(Collected data entries)
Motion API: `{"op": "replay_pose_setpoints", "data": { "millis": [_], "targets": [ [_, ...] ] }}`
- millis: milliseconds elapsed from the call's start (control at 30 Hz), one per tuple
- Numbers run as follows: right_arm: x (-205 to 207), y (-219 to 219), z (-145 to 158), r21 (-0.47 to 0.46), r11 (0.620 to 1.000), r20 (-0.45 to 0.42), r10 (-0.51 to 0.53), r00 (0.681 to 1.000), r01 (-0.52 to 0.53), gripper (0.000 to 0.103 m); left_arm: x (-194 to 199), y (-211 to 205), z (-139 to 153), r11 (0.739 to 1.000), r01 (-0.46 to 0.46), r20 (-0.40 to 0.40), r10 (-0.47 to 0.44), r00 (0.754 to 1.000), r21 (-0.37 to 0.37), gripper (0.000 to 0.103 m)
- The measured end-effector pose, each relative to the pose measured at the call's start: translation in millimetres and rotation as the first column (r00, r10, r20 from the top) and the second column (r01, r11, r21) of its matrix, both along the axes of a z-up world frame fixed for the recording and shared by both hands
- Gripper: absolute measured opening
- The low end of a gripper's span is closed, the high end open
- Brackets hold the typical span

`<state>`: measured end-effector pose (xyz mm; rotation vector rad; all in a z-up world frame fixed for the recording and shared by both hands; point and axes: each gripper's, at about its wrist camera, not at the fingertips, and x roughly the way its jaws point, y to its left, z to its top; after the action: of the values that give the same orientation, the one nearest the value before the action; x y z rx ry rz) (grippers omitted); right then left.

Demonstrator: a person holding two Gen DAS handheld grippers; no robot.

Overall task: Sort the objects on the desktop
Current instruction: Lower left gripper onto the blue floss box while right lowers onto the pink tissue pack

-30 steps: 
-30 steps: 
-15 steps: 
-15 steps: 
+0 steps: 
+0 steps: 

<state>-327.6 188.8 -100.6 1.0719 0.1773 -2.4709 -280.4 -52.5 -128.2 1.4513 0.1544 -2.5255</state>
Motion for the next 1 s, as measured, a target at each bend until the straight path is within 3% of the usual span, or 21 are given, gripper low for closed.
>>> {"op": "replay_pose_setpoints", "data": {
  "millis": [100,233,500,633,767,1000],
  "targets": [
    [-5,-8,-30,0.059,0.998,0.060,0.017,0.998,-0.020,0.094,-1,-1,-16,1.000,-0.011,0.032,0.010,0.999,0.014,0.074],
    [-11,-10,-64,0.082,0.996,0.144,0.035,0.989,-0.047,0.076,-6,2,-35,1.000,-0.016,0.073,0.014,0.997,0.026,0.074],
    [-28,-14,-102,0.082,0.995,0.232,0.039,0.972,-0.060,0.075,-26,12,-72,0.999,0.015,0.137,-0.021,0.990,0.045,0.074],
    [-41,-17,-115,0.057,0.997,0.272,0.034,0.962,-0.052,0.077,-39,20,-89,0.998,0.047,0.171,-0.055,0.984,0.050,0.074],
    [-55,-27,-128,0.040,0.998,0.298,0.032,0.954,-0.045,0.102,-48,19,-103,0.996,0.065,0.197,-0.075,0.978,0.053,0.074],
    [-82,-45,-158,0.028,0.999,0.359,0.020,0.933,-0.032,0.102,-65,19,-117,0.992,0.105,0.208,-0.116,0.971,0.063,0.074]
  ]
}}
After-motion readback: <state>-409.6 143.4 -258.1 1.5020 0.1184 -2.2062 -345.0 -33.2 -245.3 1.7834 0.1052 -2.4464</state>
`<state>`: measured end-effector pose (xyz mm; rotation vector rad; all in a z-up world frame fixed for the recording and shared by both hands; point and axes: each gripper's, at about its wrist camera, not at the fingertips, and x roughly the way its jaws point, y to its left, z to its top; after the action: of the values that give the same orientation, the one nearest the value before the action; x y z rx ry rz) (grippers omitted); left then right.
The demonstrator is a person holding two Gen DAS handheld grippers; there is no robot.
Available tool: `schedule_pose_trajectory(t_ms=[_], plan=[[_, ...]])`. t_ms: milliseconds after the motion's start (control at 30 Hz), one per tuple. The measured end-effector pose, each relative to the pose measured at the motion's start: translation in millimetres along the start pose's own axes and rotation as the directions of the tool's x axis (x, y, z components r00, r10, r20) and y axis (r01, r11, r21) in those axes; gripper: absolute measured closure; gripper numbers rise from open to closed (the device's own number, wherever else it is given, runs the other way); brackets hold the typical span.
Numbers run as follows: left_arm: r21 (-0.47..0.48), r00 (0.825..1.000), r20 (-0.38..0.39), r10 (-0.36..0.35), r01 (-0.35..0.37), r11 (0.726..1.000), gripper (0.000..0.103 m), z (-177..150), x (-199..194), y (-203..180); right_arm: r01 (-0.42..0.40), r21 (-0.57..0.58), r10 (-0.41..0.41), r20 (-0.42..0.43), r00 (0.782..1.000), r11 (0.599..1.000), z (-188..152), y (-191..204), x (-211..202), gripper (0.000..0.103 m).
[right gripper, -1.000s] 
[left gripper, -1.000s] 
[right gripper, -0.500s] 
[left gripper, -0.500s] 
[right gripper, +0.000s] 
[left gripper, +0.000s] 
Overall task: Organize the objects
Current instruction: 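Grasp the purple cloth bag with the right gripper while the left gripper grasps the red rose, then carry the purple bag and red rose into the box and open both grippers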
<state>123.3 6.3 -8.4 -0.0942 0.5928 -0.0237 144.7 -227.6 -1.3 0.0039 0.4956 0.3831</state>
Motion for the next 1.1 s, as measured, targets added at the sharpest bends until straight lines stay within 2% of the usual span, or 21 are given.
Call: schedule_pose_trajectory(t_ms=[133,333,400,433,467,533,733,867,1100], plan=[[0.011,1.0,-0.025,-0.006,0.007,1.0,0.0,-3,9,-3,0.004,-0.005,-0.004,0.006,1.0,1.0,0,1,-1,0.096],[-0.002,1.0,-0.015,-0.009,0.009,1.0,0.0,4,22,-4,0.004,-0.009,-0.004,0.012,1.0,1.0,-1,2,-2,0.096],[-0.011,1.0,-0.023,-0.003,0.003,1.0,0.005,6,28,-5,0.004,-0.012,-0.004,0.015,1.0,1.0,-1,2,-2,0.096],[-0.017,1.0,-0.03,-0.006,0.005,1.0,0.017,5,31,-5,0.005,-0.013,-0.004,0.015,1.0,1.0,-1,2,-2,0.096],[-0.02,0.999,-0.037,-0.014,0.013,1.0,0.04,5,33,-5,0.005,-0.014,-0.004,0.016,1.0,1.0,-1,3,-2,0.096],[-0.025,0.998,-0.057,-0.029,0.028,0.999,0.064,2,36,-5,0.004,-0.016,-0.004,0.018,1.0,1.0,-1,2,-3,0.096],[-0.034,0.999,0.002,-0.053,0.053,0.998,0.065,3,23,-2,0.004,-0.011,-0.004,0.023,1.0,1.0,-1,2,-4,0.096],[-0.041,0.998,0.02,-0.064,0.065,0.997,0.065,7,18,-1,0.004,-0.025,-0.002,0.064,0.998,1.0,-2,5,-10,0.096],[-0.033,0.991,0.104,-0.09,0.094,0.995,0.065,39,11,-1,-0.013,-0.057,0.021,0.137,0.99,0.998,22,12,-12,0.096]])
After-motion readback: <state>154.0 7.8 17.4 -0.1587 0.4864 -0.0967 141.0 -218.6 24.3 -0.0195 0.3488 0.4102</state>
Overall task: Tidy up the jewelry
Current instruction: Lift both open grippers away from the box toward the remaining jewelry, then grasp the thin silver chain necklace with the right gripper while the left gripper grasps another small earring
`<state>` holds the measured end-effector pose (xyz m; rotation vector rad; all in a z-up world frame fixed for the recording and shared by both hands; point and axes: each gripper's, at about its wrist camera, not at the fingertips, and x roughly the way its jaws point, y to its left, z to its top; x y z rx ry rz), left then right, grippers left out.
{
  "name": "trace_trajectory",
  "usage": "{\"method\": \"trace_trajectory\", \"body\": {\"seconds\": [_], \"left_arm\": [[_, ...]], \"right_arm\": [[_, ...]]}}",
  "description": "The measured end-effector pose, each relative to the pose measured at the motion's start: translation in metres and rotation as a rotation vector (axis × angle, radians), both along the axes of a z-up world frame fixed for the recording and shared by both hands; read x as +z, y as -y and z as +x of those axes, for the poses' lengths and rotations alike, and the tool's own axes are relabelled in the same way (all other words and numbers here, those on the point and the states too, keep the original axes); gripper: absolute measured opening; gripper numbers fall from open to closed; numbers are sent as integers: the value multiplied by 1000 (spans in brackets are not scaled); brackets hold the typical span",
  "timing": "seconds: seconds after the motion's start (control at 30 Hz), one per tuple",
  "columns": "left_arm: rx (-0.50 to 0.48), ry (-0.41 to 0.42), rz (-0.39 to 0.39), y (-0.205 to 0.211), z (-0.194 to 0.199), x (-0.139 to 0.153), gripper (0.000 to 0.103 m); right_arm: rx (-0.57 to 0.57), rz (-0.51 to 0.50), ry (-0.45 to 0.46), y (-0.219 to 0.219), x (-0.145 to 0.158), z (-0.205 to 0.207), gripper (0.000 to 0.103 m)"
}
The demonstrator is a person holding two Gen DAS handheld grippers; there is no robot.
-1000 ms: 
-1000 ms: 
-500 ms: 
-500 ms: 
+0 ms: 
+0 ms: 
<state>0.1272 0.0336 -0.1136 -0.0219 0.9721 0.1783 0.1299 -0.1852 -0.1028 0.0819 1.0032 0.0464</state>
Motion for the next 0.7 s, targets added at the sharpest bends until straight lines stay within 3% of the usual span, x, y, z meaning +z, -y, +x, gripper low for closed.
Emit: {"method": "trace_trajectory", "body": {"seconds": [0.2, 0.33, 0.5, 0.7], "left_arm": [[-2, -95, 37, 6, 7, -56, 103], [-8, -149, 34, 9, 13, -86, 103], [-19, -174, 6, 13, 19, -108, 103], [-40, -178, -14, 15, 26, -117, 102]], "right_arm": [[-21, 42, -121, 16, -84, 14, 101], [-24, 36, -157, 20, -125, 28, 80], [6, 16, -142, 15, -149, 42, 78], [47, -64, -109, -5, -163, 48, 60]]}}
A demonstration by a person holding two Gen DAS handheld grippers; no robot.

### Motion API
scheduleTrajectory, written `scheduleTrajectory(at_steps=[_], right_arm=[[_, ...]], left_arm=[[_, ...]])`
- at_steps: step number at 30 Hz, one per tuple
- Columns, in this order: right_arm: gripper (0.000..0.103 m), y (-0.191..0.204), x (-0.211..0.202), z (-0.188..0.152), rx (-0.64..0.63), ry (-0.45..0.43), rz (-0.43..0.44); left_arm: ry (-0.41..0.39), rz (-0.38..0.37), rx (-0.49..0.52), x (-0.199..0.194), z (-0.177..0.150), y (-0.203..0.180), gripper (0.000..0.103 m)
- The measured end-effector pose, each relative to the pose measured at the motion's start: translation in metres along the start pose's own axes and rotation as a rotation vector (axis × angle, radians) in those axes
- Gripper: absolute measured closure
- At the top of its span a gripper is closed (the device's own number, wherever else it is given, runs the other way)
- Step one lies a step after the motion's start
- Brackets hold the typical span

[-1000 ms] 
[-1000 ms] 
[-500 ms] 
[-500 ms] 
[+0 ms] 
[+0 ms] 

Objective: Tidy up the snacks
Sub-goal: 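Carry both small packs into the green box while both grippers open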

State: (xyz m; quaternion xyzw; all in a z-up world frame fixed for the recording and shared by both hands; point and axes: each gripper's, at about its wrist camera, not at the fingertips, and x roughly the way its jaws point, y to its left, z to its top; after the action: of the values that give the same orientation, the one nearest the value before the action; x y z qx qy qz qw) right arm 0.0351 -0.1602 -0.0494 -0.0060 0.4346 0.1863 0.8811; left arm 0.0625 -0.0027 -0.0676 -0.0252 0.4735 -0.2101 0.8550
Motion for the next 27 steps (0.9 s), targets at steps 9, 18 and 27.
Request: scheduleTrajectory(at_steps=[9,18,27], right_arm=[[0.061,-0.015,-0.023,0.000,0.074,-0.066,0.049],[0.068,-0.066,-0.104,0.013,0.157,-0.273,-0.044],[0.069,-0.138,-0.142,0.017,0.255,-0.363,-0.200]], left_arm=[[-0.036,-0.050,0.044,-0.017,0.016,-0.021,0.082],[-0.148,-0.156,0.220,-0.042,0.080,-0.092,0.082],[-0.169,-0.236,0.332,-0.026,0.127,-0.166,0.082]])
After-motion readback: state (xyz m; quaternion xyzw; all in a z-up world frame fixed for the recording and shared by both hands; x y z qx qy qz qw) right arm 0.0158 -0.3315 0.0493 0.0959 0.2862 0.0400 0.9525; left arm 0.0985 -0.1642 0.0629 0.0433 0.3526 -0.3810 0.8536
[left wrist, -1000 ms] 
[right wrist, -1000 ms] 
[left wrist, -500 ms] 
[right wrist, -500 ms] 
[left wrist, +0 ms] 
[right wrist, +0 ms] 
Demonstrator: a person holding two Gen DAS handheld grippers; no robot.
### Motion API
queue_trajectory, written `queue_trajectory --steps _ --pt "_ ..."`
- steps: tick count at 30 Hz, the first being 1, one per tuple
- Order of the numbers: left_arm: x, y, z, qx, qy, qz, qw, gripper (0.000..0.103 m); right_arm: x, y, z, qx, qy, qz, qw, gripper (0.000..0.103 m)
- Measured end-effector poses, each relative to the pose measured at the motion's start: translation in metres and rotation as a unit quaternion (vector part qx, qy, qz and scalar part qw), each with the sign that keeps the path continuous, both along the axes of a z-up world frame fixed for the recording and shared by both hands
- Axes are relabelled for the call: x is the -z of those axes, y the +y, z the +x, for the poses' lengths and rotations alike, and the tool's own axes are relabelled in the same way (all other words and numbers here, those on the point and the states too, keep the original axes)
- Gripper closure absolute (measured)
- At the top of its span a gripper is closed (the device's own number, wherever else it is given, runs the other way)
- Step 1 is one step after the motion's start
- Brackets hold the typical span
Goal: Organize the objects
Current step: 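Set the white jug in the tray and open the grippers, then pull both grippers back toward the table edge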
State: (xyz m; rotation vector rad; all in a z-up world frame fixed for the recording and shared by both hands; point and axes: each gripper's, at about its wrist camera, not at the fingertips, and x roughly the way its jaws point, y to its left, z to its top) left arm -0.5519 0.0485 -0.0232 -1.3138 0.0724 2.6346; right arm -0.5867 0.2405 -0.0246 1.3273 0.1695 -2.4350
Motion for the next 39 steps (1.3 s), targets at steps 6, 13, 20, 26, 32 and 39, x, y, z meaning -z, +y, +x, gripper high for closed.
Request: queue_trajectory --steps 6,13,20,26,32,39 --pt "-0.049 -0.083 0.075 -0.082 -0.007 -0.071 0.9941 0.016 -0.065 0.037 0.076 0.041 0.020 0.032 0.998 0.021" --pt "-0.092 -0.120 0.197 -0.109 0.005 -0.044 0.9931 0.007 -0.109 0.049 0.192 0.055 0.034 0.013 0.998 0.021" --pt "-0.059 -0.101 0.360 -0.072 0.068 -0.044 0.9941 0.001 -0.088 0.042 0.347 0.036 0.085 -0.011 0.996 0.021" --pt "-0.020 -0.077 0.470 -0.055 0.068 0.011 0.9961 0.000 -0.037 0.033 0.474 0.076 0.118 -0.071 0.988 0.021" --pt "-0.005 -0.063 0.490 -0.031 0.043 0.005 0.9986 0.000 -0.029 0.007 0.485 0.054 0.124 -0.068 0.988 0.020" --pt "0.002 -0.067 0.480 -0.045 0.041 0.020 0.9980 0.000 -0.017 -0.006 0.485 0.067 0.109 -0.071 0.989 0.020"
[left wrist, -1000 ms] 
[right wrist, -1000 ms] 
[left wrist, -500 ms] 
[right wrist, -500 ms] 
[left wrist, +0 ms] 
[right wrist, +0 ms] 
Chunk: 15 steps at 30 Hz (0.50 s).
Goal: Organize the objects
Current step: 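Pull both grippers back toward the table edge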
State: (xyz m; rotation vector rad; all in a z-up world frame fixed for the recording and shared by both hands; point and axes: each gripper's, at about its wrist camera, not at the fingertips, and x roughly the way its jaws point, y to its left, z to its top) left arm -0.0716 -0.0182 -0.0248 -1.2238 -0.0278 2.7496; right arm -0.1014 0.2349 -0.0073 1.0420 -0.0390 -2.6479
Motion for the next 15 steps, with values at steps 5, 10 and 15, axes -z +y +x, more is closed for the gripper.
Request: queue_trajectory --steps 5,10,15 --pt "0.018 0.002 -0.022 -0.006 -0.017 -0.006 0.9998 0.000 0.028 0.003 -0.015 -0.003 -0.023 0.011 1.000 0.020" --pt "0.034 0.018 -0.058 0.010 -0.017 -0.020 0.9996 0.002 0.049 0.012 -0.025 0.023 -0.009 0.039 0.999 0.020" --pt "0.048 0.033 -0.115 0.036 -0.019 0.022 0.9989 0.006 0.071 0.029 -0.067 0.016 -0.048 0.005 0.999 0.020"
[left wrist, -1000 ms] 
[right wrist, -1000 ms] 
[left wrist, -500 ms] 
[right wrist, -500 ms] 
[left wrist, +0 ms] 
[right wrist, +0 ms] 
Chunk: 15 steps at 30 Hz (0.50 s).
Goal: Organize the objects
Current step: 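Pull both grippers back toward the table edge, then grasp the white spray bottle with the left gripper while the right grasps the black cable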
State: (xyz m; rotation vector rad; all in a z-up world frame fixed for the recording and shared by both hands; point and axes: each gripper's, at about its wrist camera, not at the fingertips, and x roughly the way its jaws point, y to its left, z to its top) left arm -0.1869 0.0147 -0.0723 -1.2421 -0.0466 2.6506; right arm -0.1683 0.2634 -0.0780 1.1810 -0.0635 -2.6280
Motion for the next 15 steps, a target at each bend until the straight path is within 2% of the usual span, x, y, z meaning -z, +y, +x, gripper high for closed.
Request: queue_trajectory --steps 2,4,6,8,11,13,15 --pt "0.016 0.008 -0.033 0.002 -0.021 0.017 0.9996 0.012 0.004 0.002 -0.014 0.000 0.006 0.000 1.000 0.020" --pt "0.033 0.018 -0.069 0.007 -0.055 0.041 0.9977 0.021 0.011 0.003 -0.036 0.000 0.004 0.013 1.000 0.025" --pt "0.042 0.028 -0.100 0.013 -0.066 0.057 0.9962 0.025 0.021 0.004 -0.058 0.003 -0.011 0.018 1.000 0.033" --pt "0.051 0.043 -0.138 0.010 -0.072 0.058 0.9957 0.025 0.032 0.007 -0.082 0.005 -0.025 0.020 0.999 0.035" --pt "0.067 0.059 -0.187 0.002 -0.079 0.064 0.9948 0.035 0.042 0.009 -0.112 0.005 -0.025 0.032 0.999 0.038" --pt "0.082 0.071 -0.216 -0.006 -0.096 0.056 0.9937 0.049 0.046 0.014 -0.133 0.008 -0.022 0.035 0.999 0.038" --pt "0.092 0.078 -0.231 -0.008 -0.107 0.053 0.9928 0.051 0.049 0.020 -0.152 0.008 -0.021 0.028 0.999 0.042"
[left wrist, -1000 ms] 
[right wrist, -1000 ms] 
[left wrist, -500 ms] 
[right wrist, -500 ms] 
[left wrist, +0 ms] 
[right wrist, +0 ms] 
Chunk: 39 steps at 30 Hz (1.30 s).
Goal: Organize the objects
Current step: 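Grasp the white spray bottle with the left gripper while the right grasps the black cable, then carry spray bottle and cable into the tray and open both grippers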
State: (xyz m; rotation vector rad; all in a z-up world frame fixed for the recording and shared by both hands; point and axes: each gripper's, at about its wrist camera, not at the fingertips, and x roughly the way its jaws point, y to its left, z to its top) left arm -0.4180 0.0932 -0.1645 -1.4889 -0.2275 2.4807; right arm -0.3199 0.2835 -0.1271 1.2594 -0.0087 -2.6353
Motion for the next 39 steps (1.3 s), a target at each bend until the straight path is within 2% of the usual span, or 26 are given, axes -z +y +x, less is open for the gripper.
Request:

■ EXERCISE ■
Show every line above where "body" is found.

■ RESULT ■
  "usage": "{\"method\": \"trace_trajectory\", \"body\": {\"seconds\": [_], \"left_arm\": [[_, ...]], \"right_arm\": [[_, ...]]}}",
Emit: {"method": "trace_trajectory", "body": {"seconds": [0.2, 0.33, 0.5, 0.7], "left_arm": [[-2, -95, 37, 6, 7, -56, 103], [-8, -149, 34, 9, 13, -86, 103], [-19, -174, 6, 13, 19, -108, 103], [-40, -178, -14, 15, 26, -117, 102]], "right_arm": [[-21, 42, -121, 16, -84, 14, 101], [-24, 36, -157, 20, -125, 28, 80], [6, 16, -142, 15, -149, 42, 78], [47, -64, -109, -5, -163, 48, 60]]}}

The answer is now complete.